百里绍宇看着那低头看着自己手上那酒杯,像是在研究这酒杯壁上的花纹是如何烧制一般的百里流觞,暗叹了一声,这阮大小姐若是喜欢上他那两位皇兄或者旁的皇弟,只怕早就已经是得偿夙愿了,可偏偏这瞧上的是这个冷心冷情的四弟,只落了一个痴心错付的境地,阮碧兰的心中有他,可百里流觞的心中却无她。
百里流觞闻言,他微微抬起了头来,见阮碧兰正巧舞到拿着剑挽出一个剑花来,他低声道:“若是这般的剑术上了战场,只怕早就已经是身首异处了!”
百里绍宇闻言,便是摇了摇头,只觉得流觞凡事都以宋珩的标准来示人,那这金陵城大约没有一个女子是能够敌得过宋珩的吧,倒不如直接说一句“我喜欢的便是宋珩那样孤勇且机智的女子”罢了。
阮碧兰剑舞舞罢,她收了剑,喘着气看向了百里流觞,想在他的脸上瞧出一些个赞赏的目光,可瞧见的还是那一张无波无痕的脸色,她心中略微有些失望。
阮明道倒是极其满意自己女儿的这一舞,他的神色带了一些傲色,抬头看向宋珩那处,“宋珩大人,你觉得刚刚这一舞如何?”
他的神色极其自傲,自然是半点也不想听到宋珩说出一句半句的难听话来的,而阮皇后也是开了呛:“宋珩大人是我们北雍唯一的女官,据说这手底下的功夫也是极其不错的,不知道对于碧兰刚刚那一舞觉着如何?”
一时间,所有的视线都已经到了宋珩的身上,宋珩慢慢悠悠地放下了手上的筷子,然后又掏出了袖中的帕子抹了一下嘴角,这才施施然地抬起了头:“皇后娘娘恕罪,臣刚刚只觉得宫中菜肴精美,又是大厨们精心烹制而成,故而一时之间沉迷在酒菜之中,未曾注意阮小姐的剑舞如何!”
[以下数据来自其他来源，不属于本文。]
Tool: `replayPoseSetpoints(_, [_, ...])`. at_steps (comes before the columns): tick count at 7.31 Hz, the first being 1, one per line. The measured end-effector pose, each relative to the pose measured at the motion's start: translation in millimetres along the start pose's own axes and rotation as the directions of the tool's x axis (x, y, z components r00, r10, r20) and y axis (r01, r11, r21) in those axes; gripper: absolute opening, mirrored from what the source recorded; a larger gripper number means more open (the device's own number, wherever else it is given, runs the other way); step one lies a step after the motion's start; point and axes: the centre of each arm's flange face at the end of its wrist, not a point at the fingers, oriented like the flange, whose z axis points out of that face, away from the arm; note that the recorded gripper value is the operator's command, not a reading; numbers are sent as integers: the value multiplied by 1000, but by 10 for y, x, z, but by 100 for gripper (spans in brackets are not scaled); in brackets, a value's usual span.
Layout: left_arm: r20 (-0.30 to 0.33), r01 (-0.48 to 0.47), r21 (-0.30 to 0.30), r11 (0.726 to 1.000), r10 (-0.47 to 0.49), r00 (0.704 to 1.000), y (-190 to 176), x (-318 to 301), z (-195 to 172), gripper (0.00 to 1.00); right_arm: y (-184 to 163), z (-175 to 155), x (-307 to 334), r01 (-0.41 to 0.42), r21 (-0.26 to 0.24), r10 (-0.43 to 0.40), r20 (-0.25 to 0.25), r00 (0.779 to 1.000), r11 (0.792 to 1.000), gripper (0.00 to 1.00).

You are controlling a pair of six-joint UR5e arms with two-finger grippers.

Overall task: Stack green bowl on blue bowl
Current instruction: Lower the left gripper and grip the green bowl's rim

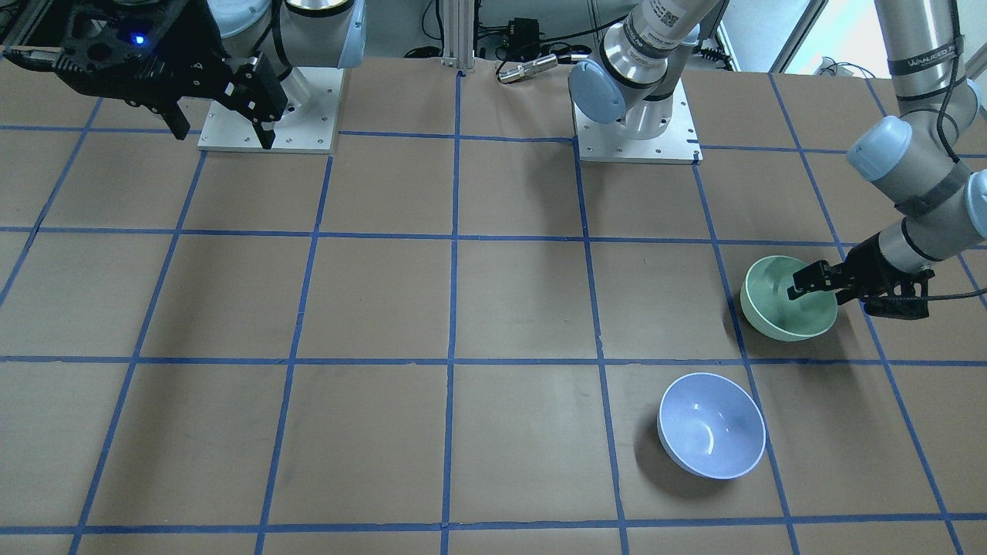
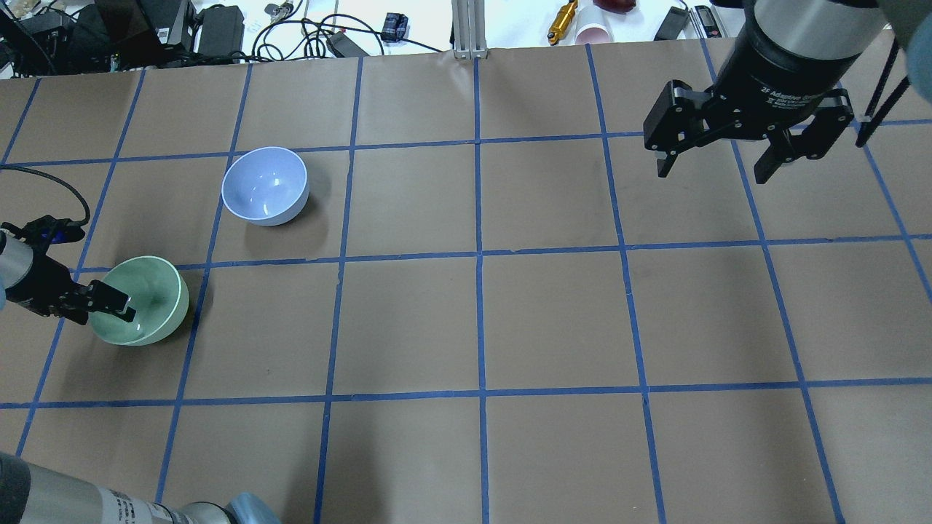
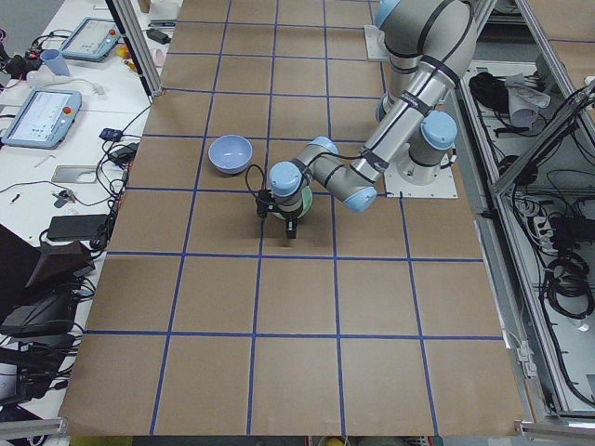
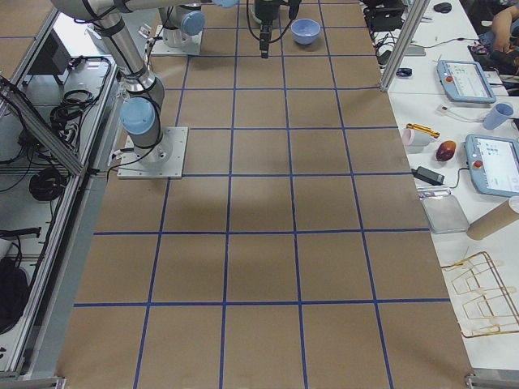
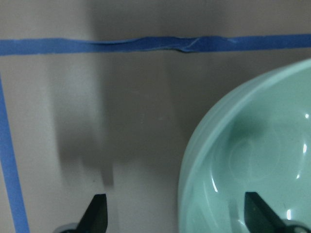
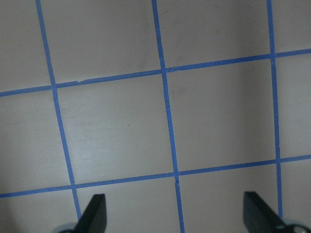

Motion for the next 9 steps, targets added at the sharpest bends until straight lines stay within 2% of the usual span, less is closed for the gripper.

“你……”阮皇后听着宋珩说的这一番话,这明面上是说自己沉迷在酒菜之中没瞧见,实际上却是暗喻刚刚碧兰那一舞根本就比不上宫中佳肴来得引人、
“臣的剑术虽算不上有所大成,但也算是知晓上几分,这剑若为舞便是只有形而无意。剑为之剑,并不是为起舞助兴,而是为了保家卫国。”宋珩沉声道,她刚刚偷空瞄了那阮碧兰两眼,真的只是能称之为舞,而不能称之为剑。
“哦?”阮皇后的眉峰微微地挑起,她看向宋珩,眸子里头全然是冷意,她拨弄着自己手指上的金甲指套,“本宫倒是忘记了,宋大人身为三军教头,这功夫必然是不凡的,不知可否劳请宋大人剑舞上一曲,让本宫开开眼界?也为使臣们助助兴如何?”
宋珩毫无畏惧神色地看向阮皇后,她这是要把自己当做大街上卖艺的人了?宋珩嘴角边的笑容越发的盎然了一些:“那不知道皇后娘娘是否还想要瞧瞧喷火,登云梯,胸口碎大石的这种绝活?”